The first thing to understand is that there is no magic formula that will allow you to determine exactly how much to spend on R&D. There are several different methods to determine the right amount, and they all have their own shortcomings and advantages.
Percentage of Revenues
The first method is to base it on a percentage of revenue. Some companies are comfortable spending 2% of revenues on R&D, while others are more comfortable spending 5%. This method is easy to calculate and implement, but it relies on assumptions that may or may not be true.
A company’s revenue is not a direct indication of its ability to innovate. It is possible for a small company with a simple business model to generate higher revenues than a large company with a complex business model. A company may choose to spend a larger percentage of its revenue on R&D because it is a young company that needs to grow, or it might spend more because it is an established company that has little revenue growth.
Percentage of Profits
The second method is to base it on a percentage of profits. This method is more difficult to implement but is more intuitive and meaningful. Some companies are comfortable with spending 20% of their profits on R&D, while others are more comfortable with spending 10%. The biggest challenge with this method is to determine what portion of profits are attributed to R&D. If a company is profitable, but all of its profits are coming from one product, then it may be hard to justify a high R&D spend.
Total Factor Productivity
The third method is using a formula called Total Factor Productivity (“TFP”). This method was developed by economists to determine how much of a company’s revenue is coming from innovation. But it doesn’t uniquely isolate R&D’s contributions.

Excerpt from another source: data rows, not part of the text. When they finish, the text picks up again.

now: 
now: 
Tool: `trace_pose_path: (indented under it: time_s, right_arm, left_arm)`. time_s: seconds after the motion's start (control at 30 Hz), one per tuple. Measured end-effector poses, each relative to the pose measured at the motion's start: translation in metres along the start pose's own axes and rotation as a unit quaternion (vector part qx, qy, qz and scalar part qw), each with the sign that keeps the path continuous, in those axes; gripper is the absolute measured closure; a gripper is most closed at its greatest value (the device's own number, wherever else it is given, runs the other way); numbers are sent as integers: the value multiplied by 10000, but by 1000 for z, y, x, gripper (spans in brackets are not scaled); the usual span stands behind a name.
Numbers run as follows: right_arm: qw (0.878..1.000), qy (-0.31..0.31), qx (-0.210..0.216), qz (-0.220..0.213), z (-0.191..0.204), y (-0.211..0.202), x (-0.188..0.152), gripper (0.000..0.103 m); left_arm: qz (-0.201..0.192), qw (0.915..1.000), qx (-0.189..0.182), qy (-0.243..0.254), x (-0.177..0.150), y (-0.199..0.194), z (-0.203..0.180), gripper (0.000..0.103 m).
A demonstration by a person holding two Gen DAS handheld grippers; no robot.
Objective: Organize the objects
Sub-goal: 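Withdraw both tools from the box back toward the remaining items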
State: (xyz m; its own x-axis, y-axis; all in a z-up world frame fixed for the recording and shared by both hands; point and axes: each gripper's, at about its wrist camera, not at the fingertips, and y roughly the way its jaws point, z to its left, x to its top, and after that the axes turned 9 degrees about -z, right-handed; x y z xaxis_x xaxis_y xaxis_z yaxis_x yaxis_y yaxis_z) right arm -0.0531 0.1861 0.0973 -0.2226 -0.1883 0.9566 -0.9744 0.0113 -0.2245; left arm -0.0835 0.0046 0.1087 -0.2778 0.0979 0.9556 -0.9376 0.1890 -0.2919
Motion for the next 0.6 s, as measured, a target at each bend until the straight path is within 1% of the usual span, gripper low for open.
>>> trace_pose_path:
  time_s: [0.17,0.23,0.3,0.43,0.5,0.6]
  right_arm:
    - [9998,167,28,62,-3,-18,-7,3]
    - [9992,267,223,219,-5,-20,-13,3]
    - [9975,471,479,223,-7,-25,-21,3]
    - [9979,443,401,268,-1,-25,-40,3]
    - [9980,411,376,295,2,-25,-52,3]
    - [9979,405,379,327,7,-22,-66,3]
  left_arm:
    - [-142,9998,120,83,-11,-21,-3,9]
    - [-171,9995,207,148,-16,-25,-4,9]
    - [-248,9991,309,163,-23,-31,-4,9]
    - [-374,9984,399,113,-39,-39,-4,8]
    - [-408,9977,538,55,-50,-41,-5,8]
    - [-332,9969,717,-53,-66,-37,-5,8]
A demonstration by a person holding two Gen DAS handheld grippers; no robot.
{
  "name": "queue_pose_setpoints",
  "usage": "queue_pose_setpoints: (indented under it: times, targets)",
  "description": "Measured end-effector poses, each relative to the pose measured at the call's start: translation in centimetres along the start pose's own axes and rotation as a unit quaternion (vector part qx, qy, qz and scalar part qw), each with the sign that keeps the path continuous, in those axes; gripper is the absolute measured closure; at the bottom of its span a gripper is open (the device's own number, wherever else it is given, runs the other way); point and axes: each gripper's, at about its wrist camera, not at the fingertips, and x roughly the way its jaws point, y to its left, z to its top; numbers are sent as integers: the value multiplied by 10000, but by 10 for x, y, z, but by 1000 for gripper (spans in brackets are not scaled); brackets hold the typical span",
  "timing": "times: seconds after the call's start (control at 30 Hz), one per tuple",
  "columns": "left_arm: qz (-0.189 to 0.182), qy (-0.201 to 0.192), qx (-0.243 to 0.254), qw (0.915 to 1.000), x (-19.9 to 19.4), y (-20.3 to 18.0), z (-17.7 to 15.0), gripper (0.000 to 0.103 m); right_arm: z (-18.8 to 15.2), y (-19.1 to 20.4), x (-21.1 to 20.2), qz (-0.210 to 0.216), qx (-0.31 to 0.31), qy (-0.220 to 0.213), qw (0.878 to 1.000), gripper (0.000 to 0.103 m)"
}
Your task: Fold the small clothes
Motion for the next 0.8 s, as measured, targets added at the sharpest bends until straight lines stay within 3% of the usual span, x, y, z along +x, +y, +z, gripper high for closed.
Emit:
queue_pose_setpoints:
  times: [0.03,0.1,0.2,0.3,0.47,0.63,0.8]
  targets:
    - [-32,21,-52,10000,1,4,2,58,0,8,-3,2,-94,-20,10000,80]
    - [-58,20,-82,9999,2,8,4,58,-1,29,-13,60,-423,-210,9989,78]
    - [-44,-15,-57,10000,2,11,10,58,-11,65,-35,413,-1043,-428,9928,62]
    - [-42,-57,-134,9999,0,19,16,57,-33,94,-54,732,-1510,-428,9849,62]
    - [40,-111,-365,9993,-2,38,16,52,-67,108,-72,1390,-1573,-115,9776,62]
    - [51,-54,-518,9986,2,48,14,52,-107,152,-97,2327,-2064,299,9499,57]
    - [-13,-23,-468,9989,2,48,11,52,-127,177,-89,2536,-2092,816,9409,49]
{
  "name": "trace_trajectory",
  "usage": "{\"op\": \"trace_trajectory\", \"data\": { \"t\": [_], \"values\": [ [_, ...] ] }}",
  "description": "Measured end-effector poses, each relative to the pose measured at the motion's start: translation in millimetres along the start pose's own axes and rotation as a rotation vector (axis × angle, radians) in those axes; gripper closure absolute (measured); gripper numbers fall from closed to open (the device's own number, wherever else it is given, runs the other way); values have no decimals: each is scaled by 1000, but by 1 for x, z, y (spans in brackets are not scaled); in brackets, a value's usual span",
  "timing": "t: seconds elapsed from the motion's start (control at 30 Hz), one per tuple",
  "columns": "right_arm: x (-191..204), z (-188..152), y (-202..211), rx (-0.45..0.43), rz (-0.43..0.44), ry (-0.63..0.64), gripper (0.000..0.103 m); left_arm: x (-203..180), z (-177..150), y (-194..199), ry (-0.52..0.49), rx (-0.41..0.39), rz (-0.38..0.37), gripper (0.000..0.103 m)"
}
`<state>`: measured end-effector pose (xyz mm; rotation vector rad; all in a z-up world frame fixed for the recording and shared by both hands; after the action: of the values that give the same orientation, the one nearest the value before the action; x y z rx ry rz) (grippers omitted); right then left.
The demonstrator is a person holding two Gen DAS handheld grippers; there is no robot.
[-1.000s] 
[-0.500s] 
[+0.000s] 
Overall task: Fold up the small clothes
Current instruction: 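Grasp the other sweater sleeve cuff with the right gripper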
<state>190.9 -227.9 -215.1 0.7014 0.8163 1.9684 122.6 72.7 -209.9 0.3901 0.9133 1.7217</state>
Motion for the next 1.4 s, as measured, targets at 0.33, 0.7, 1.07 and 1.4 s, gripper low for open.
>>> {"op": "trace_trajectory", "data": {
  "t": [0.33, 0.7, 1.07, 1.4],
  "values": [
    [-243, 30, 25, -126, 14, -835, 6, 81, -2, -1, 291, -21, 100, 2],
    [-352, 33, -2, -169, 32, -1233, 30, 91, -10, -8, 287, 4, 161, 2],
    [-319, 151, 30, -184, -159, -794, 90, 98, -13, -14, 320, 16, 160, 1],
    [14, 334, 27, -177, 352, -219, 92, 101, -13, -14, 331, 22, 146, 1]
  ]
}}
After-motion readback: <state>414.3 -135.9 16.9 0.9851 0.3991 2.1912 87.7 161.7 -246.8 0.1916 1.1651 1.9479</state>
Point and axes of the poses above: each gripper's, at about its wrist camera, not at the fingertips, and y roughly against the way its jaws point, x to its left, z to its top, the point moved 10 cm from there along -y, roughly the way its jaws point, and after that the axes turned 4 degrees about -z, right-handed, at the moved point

Another popular method is to use the number of granted Patents as a measure of innovativeness. This is a popular metric used by many analysts, but it has many limitations. First, patents are granted for many different reasons. Some companies patent for defensive reasons, while others patent to prevent copying. Some companies patent for every little improvement, while others patent only the most significant innovations. Patents are really reserved for larger corporations with a lot of budget availability because practically speaking, the more R&D spending that goes to patent expenses, the fewer funds that are available to develop new innovations, or to launch them.
Many companies look at the spending levels of their competitors to determine their own spending. Some companies want to spend more than competitors, some the same, and some just slightly less. Spending more might be viewed by the markets and investor community as a greater commitment to innovation. Spending less might be viewed as being a more efficient and productive innovator. This approach relies on perceptions of innovation and not the results of innovation.
And then finally, we have the Vitality Index, originally created by 3M in 1988, which measures the percentage of company revenues that come from new products. Some companies have found that an increase in R&D spending increases their Vitality Index. Analysts and the investor community are starting to see a correlation between R&D spending and long-term stock performance.
There are innumerable techniques and data points company leaders use to determine and satiate themselves that they are making the “right” spending allocation for R&D. There is no right or wrong amount of spending for R&D, as long as companies are achieving their strategic and operational objectives.
The key is to be strategic and thoughtful about what you’re spending on R&D, and how the results of that spending will impact your business. In today’s globalized world, it’s imperative for company leaders to be thoughtful about the investments they make in their business, including R&D.
Companies that do so will be prepared for the future, while companies that don’t will likely be stuck in the past.